La compagnie Sandoz Canada, établie dans le parc industriel de Boucherville, a récemment conclu un accord avec l’entreprise Tilray, de Colombie-Britannique, pour développer le marché du cannabis sous forme non combustible, manufacturé à des fins médicales. « Nous allons travailler avec ce fabricant sur le développement de nouvelles formes et dosages thérapeutiques de ce type de produit », mentionne le président de Sandoz, Michel Robidoux.
Tilray fabrique actuellement huit produits de cannabis médical sous forme d’huile et de capsule dont les emballages portent à la fois le nom de l’entreprise et celui de Sandoz. La compagnie bouchervilloise s’est donné le mandat de mieux les faire connaître auprès des médecins, des pharmaciens et du grand public. Pour l’heure, ils ne sont acheminés que par la poste à des patients ayant obtenu une autorisation d’un médecin pour leur utilisation. Sandoz compte sensibiliser les autorités gouvernementales afin qu’ils puissent être également distribués en pharmacie.

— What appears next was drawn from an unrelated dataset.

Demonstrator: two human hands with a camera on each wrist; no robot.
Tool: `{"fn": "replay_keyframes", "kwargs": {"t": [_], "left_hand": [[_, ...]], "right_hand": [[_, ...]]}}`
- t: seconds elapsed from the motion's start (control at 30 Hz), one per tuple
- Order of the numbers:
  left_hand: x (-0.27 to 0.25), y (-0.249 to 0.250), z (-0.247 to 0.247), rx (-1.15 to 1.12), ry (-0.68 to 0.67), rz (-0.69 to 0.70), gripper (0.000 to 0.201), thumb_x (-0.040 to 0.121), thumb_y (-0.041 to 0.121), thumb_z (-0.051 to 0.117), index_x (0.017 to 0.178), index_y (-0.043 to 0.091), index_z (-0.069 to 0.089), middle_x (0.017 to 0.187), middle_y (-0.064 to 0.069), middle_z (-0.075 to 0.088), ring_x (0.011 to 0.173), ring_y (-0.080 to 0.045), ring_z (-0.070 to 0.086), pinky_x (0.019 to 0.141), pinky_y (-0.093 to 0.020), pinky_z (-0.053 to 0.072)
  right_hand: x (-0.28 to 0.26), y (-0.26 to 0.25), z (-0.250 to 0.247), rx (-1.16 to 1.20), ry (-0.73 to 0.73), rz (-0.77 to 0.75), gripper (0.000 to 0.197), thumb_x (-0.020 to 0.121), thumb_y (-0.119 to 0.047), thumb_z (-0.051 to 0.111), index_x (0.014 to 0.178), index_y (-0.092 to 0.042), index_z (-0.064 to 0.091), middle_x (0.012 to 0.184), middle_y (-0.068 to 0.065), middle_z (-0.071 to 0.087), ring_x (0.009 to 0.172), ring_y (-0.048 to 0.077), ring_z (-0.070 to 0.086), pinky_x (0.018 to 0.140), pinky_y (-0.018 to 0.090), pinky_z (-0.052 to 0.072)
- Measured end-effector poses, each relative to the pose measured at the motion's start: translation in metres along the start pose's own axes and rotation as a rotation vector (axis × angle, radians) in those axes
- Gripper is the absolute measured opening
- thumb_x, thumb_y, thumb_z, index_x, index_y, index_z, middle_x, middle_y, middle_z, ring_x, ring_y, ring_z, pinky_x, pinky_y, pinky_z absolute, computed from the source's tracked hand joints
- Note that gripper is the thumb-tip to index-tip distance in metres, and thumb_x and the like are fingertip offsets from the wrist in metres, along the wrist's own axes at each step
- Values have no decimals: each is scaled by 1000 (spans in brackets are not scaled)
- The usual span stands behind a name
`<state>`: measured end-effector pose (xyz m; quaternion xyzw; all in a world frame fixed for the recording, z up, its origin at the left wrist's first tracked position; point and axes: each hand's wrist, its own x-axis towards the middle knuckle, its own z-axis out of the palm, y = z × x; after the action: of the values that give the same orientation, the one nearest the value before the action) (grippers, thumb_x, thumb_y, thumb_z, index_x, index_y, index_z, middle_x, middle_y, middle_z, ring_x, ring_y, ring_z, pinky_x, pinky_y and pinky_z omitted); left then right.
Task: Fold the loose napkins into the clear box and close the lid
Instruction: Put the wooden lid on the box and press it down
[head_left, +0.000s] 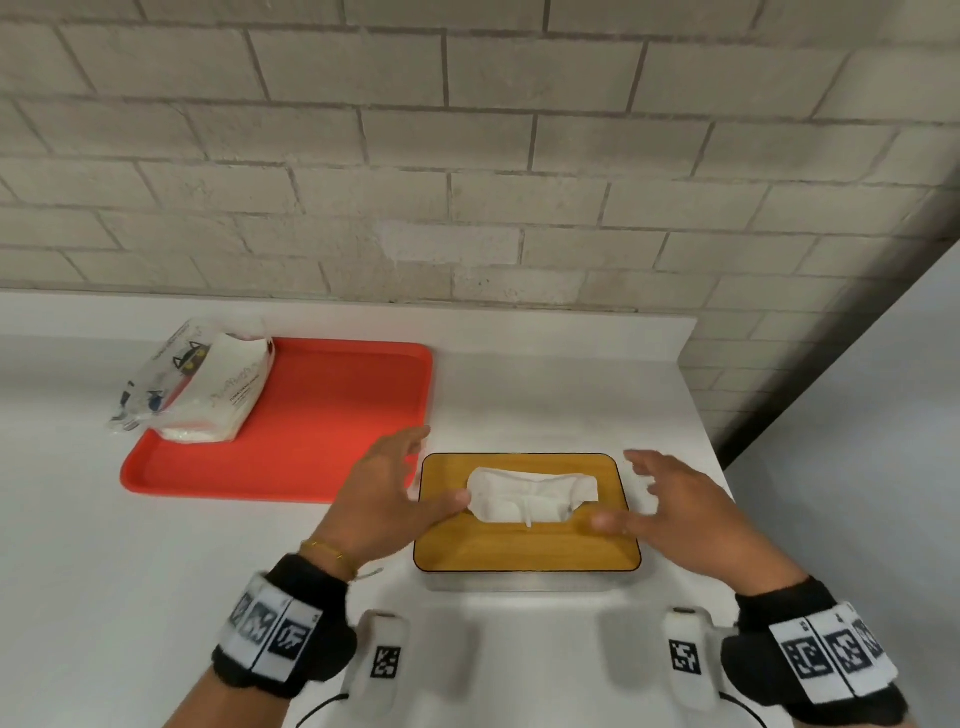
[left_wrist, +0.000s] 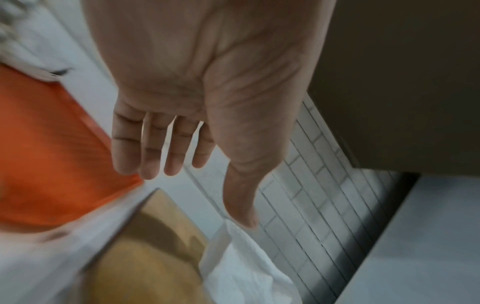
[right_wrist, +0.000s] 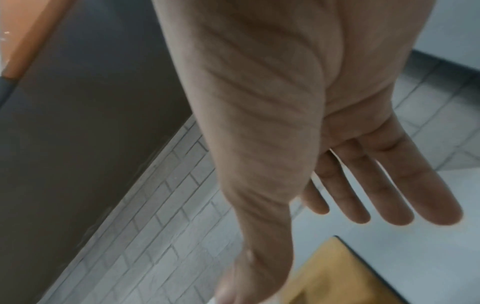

Selon des données compilées par Santé Canada, près de 270 000 personnes avaient accès à du cannabis à des fins médicales en décembre 2017 à travers le pays. De ce nombre, environ 110 000 résidaient en Ontario et 104 000 habitaient en Alberta. Le plus important marché de ce type de produit se situe dans ces deux provinces. Quant au Québec, il compte un peu plus 7300 clients.
L’alliance entre les deux entreprises mènera à des recherches sur l’innovation et la posologie des produits. Une étude menée par Tilray suggère que le cannabis peut, dans certaines circonstances, réduire la consommation d’opioïdes chez les patients souffrant de douleurs chroniques et diminuer les risques associés à la dépendance à ces substances et aux crises de surdose. « Notre alliance avec Tilray représente une autre étape importante vers la légitimation du cannabis médical en tant que médication officielle et option de traitement fiable ainsi que vers le soutien aux patients afin qu’ils accèdent à des traitements de qualité en toute confiance pour leurs besoins médicaux non satisfaits », ajoute M. Robidoux.
Sandoz et Tilray comptent mettre au point de nouvelles formes posologiques et des modes d’administration des produits adaptés à des utilisations médicales précises, destinés à aider les médecins à répondre aux besoins changeants des patients. L’entreprise de Boucherville précise qu’elle n’œuvrera pas dans le domaine du cannabis combustible à usage récréatif sur le point d’être légalisé.